(67) 7. Biasakan Dan Akhirnya Menjadi Kebiasaan 4

419 75 19
                                    

"Farrel. Esy. Wah! Suatu kehormatan kalian datang di surga aku."

Sambutan Ryan membuat Esy bergidik ngeri. Ia geleng-geleng kepala dan memilih untuk menyingkir saja ketika Farrel langsung menghampiri Ryan.

"Sorry ganggu, Kak," ujar Farrel. "Cuma Kak Abid tadi bilang kalau Kakak ntar bakal sibuk. Jadi aku datang sekarang."

Ryan cengar-cengir. Mengenakan pakaian kebun yang sangat bertolak belakang dengan penampilan kerennya selama di kampus, ia tampak nyaman.
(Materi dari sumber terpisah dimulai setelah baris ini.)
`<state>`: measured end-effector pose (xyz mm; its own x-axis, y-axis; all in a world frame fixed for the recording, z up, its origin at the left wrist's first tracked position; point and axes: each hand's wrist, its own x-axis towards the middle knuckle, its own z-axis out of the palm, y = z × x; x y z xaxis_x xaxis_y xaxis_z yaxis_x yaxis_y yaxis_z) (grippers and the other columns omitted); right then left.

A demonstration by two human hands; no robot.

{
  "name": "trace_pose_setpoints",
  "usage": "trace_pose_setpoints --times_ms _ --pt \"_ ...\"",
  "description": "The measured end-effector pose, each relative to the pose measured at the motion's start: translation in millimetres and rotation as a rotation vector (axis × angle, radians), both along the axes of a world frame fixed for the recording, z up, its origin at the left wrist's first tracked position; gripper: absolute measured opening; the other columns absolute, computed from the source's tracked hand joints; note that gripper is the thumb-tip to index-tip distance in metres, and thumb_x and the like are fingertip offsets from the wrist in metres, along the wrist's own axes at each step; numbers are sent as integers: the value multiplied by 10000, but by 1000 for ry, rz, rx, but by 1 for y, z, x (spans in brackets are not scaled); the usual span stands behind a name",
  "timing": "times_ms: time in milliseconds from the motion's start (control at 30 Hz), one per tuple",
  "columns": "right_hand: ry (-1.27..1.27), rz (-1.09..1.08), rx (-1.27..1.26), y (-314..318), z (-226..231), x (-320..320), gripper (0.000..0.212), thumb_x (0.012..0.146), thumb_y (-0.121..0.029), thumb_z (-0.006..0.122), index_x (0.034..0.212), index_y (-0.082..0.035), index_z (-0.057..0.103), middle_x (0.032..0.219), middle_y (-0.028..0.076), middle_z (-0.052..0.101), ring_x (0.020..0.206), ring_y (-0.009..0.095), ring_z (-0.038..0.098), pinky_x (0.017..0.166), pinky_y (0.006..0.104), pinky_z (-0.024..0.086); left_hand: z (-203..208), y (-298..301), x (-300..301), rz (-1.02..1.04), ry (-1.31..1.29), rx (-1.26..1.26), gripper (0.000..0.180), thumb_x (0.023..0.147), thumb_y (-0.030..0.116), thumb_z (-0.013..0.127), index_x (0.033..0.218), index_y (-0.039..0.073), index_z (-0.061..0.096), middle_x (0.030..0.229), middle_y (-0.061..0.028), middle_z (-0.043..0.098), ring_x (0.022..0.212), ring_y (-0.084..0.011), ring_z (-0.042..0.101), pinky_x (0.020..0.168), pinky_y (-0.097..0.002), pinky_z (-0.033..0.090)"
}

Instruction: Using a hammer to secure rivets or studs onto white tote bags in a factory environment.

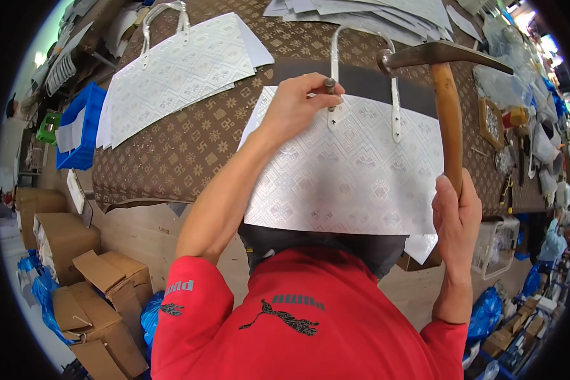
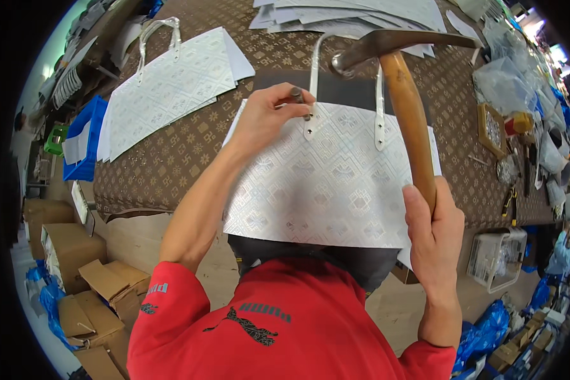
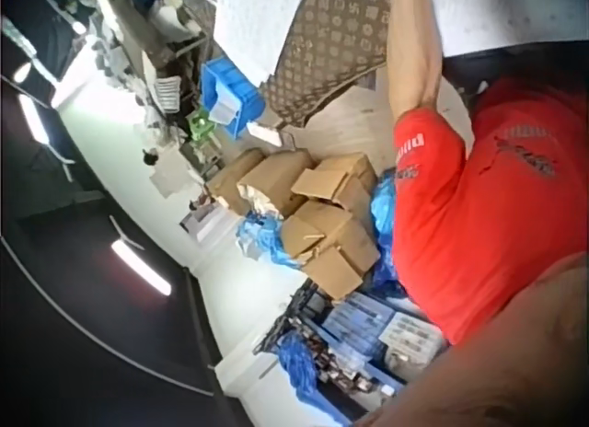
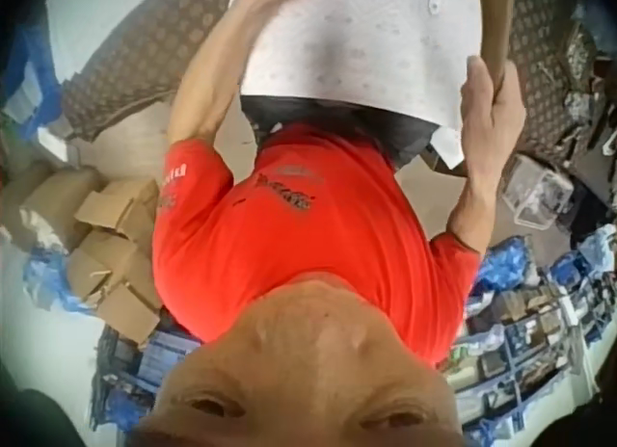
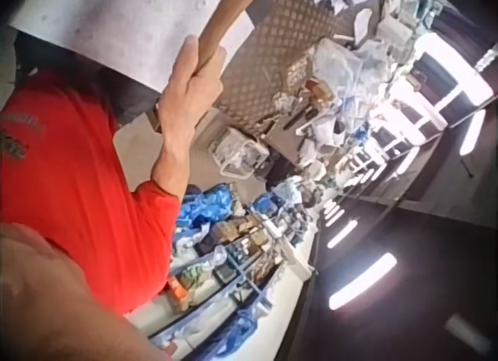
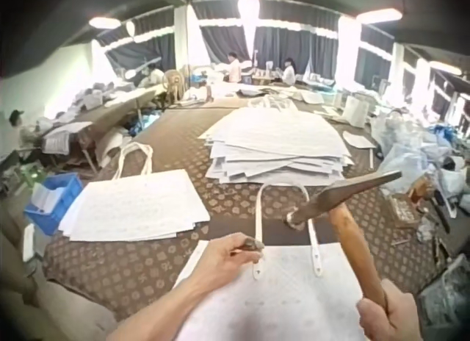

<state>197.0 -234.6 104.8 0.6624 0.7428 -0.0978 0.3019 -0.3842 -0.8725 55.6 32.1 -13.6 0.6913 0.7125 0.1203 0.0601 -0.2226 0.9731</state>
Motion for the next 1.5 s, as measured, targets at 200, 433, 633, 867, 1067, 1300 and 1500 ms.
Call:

"Memang," angguk Ryan. "Nanti itu aku bakal sibuk banget. Ehm jadi gimana?"

Farrel langsung mengutarakan niatnya. Bermaksud untuk menggunakan ruang kultur yang sempat digunakan Ryan selama melakukan kegiatan Program Kreativitas Mahasiswa di bawah bimbingan Fatma.
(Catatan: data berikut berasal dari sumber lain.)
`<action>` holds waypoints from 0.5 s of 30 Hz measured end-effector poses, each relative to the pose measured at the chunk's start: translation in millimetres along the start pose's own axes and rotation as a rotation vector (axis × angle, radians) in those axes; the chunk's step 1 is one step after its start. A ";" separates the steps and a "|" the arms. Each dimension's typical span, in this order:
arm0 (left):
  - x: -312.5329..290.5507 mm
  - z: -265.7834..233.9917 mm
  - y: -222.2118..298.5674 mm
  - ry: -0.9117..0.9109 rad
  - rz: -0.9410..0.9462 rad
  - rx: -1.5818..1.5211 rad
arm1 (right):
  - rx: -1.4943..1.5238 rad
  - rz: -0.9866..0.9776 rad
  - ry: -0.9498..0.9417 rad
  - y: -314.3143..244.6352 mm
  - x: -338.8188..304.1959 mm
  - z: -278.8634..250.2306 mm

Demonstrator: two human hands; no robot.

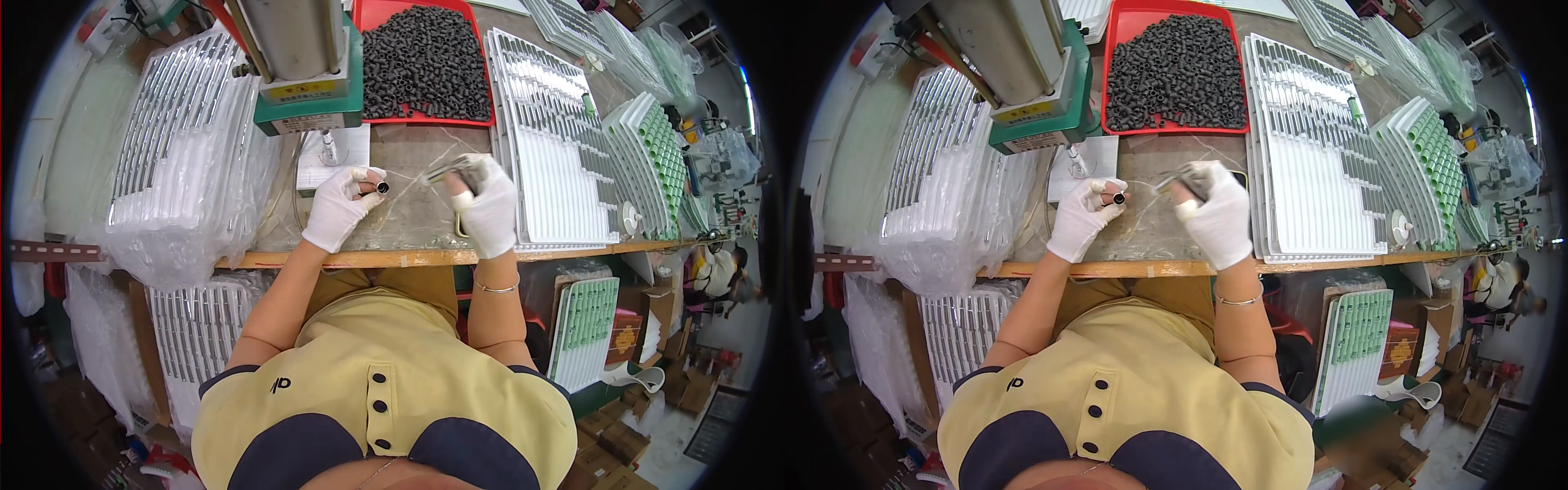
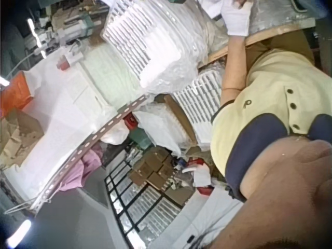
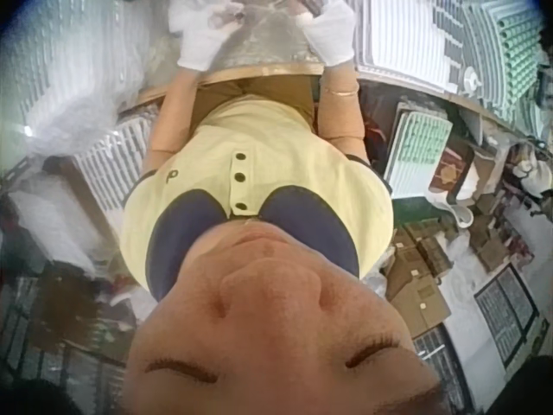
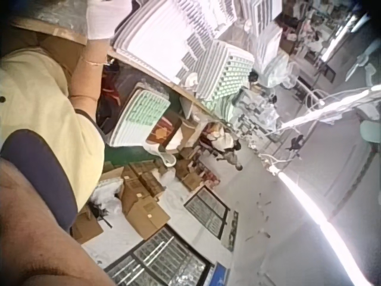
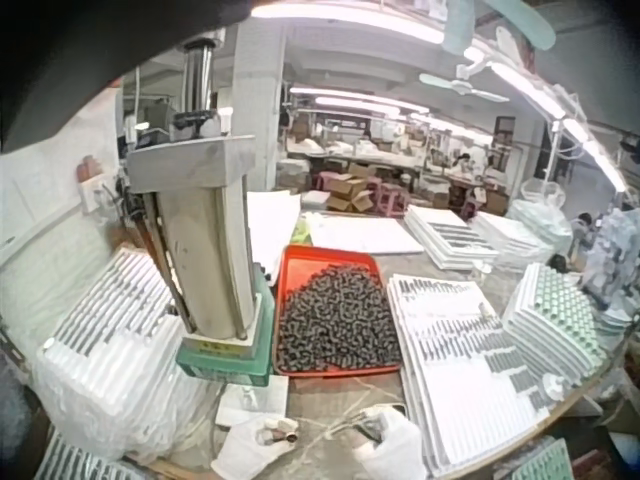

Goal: Manually assemble small metal and plastic components using an arbor press and hand placement.

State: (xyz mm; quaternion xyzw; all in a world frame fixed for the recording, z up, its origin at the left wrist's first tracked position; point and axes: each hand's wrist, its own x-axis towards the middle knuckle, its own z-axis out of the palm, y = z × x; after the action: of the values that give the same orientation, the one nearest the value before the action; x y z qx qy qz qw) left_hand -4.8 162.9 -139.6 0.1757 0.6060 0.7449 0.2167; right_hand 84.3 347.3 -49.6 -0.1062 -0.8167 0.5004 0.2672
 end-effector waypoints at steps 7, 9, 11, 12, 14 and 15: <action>-11.8 -7.7 7.6 0.060 -0.056 0.025 | -0.053 -0.141 -0.157 0.6 -3.9 57.2; -15.9 -12.4 3.0 0.089 -0.034 0.093 | -0.337 -0.285 -0.185 -5.6 -4.8 60.0; -21.5 -14.5 2.1 0.104 -0.037 0.184 | -0.389 -0.336 -0.215 -8.4 -6.8 64.9; -22.7 -14.3 4.2 0.125 -0.024 0.170 | -0.374 -0.332 -0.244 -7.3 -7.5 70.3; -20.8 -17.1 6.6 0.159 -0.018 0.095 | -0.300 -0.236 -0.267 -3.9 -8.9 79.2; -19.0 -19.1 9.4 0.169 -0.013 0.095 | -0.296 -0.244 -0.273 2.5 -8.7 82.9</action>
State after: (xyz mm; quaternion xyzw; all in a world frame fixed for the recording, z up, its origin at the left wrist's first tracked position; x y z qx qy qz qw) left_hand 0.2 135.4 -134.4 0.1184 0.6579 0.7261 0.1610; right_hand 46.4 281.6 -84.2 0.0241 -0.9166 0.3486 0.1943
Berdasarkan informasi yang Farrel dapat dari Fatma, sepertinya Ryan masih memiliki beberapa alat dan bahan yang sekiranya bisa digunakan pula oleh Farrel dan Dira. Seperti botol kultur, agar, atau vitamin.
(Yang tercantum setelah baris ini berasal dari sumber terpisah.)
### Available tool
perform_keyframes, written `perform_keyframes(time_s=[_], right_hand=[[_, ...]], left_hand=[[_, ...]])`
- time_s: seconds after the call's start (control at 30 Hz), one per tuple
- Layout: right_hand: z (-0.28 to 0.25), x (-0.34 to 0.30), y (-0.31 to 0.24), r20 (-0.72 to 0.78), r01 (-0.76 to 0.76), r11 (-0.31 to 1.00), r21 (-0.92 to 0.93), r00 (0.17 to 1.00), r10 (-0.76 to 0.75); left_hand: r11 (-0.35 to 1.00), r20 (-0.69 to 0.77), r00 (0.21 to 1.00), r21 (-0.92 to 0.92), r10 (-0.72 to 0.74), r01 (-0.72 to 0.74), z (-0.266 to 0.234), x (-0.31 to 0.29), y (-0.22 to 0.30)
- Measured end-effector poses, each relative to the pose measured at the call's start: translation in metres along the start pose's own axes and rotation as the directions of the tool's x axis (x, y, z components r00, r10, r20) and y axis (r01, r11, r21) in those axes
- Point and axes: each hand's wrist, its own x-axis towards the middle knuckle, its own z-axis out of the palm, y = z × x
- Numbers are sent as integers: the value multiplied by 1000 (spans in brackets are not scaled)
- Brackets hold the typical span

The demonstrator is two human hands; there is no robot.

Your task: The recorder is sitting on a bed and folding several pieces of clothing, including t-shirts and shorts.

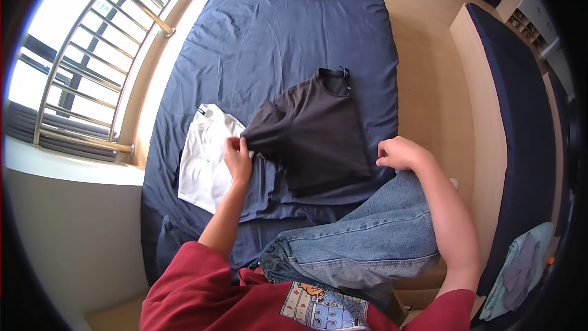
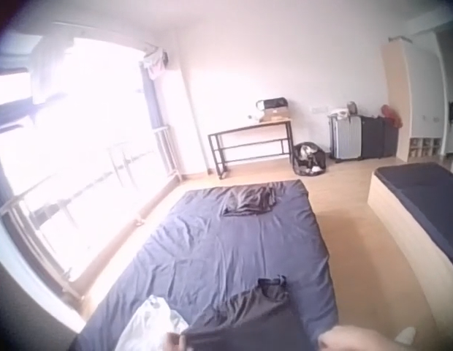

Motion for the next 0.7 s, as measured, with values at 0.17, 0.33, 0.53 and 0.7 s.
perform_keyframes(time_s=[0.17, 0.33, 0.53, 0.7], right_hand=[[0, 1, -2, 17, -12, 1000, 4, 1000, 12], [6, 5, 1, 33, -6, 1000, -17, 999, 6], [23, 23, -1, 151, -50, 988, -144, 986, 72], [27, 23, -4, 174, -63, 990, -123, 981, 84]], left_hand=[[907, 452, 790, 126, -414, 402, -11, -44, -57], [654, 672, 483, 4, -562, 756, 9, -67, -19], [838, 616, 568, 414, -546, 356, 23, -82, 14], [802, 822, 441, 33, -362, 597, 10, -92, 36]])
Sementara Farrel dan Ryan berdiskusi, Esy berkeliling. Melihat-lihat aneka tanaman yang ada di depot Ryan. Takjub dan salut, Esy harus mengakui bahwa di balik sifatnya yang terkadang aneh, Ryan memang adalah senior yang ulet. Tak hanya berprestasi di akademik, ia pun sudah membangun depot bunga sendiri.

"Gimana perkembangan kamu sama Farrel?"

Mendadak dan tiba-tiba, Esy mendapati Ryan menghampirinya. Berikut dengan menodongkan dirinya sebuah pertanyaan.

"Nggak gimana-gimana," jawab Esy sekenanya seraya mengerutkan dahi. "Ke mana Farrel?"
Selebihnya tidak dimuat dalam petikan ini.